_WORK REQUEST_: Once you reach the line that contains "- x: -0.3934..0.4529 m", retype it and every line after it exactly, ending with the last line of the entries.
::: DATA EXTRACTS
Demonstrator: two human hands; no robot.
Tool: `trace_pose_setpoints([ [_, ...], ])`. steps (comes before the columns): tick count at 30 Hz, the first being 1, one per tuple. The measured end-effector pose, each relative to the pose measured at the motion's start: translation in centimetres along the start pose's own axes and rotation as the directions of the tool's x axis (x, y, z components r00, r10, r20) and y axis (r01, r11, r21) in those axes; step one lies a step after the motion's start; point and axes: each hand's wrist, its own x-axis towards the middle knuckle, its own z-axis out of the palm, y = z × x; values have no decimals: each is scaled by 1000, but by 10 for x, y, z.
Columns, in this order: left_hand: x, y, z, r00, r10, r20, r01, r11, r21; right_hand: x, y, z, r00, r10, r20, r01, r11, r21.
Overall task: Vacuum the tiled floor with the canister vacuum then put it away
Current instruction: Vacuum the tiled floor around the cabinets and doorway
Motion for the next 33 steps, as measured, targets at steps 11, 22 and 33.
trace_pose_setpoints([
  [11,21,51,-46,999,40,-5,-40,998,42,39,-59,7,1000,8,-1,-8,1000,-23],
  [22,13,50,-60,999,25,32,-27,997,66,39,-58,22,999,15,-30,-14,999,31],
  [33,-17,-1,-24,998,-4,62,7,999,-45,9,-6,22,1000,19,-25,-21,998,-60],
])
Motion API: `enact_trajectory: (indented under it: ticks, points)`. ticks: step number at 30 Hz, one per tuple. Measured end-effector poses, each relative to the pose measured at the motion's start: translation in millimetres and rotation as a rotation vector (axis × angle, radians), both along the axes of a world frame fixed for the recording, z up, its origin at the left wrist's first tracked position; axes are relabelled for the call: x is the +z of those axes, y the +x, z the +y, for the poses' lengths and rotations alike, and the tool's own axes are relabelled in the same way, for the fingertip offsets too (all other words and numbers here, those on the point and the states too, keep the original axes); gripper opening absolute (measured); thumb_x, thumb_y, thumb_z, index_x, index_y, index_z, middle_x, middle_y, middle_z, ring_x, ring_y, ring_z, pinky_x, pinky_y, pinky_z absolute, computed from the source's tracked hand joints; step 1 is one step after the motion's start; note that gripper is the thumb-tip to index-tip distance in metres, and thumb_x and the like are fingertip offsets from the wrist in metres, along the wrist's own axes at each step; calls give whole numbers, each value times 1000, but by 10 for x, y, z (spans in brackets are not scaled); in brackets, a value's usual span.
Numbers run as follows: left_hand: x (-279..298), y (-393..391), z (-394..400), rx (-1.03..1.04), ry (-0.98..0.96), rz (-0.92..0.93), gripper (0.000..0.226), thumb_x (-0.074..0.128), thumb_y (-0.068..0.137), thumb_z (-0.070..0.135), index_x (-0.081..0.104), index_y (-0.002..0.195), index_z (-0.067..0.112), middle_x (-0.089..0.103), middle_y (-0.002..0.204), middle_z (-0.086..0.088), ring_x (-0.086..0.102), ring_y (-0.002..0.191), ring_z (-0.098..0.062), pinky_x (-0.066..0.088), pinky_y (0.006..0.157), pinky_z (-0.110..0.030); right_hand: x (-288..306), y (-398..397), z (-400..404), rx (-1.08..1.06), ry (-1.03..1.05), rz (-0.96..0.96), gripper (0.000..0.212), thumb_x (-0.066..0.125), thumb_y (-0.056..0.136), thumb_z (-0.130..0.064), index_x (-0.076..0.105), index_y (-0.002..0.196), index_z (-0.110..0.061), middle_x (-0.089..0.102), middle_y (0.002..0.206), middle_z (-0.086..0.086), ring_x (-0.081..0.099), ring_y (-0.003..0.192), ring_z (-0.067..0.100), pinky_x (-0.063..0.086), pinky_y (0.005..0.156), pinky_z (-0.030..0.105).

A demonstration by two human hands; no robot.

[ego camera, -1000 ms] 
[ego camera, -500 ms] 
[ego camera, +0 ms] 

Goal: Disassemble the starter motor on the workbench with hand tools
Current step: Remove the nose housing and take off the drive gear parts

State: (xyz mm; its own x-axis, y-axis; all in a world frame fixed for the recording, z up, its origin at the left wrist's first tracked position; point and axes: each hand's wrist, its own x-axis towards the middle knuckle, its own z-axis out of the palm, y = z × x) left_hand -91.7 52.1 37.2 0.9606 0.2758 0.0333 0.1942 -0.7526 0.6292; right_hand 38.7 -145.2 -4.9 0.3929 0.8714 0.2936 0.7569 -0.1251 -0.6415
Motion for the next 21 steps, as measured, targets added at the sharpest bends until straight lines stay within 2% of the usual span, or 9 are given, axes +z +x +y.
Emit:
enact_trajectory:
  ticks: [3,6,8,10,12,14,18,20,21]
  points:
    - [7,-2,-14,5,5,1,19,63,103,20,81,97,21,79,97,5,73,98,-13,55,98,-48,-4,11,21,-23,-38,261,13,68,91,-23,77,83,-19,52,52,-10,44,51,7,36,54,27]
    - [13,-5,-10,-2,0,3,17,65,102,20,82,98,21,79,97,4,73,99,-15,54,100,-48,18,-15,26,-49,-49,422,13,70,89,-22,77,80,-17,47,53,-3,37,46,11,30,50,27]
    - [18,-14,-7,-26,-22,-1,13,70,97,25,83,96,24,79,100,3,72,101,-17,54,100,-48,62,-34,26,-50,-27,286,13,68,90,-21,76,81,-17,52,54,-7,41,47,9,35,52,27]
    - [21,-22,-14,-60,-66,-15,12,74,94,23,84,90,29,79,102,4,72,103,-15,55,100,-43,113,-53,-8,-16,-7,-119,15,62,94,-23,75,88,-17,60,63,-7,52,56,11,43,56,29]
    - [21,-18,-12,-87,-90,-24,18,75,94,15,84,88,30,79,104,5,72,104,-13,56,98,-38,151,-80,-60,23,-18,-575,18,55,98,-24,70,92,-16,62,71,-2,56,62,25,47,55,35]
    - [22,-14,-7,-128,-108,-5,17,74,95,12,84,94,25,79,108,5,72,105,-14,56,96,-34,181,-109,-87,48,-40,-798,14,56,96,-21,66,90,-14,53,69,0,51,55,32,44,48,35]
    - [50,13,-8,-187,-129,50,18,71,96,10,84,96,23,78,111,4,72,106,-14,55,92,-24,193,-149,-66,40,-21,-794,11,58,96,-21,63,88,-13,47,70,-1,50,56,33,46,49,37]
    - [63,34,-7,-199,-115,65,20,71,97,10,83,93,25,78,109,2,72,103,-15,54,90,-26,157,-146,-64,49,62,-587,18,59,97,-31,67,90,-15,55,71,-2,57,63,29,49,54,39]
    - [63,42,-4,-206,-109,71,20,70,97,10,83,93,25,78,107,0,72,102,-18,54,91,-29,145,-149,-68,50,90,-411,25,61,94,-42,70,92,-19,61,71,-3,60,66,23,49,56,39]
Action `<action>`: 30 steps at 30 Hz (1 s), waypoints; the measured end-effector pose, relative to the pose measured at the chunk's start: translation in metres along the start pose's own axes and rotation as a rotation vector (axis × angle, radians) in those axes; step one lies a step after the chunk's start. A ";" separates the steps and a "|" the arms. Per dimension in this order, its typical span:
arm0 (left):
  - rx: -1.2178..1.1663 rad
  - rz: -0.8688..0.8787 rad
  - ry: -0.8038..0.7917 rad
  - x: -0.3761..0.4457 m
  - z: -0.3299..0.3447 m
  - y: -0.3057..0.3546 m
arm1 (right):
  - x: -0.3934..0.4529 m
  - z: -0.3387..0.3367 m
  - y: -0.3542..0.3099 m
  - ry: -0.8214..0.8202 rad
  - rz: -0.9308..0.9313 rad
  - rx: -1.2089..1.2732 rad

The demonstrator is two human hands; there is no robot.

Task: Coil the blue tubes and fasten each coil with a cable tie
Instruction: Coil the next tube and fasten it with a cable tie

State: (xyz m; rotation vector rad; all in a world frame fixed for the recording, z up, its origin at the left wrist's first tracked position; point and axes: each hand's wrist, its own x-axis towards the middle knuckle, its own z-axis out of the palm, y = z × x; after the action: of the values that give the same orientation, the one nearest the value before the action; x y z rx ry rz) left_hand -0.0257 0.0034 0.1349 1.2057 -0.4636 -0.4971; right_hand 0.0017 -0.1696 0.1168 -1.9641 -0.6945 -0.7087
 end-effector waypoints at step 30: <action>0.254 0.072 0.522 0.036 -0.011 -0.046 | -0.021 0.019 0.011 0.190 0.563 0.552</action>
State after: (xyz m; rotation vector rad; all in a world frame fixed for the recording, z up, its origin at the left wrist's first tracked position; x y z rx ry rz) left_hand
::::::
_OUTPUT BELOW_:
  - x: -0.3934..0.4529 m
  - z: -0.3387..0.3367 m
  - y: -0.3542..0.3099 m
  - ry: -0.8214..0.8202 rad
  - rz: -0.9308..0.9313 rad
  - rx: -1.2089..1.2732 rad

The demonstrator is two human hands; there is no robot.

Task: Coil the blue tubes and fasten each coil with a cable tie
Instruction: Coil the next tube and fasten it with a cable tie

State: (xyz m; rotation vector rad; all in a world frame fixed for the recording, z up, its origin at the left wrist's first tracked position; point and axes: each hand's wrist, its own x-axis towards the middle knuckle, its own z-axis out of the palm, y = z × x; after the action: of the values that give the same orientation, the one nearest the value before the action; x y z rx ry rz) left_hand -0.0257 0.0034 0.1349 1.2057 -0.4636 -0.4971; right_hand 0.0017 -0.1696 0.1168 -1.9641 -0.6945 -0.7087
 end-effector waypoints at step 30: <action>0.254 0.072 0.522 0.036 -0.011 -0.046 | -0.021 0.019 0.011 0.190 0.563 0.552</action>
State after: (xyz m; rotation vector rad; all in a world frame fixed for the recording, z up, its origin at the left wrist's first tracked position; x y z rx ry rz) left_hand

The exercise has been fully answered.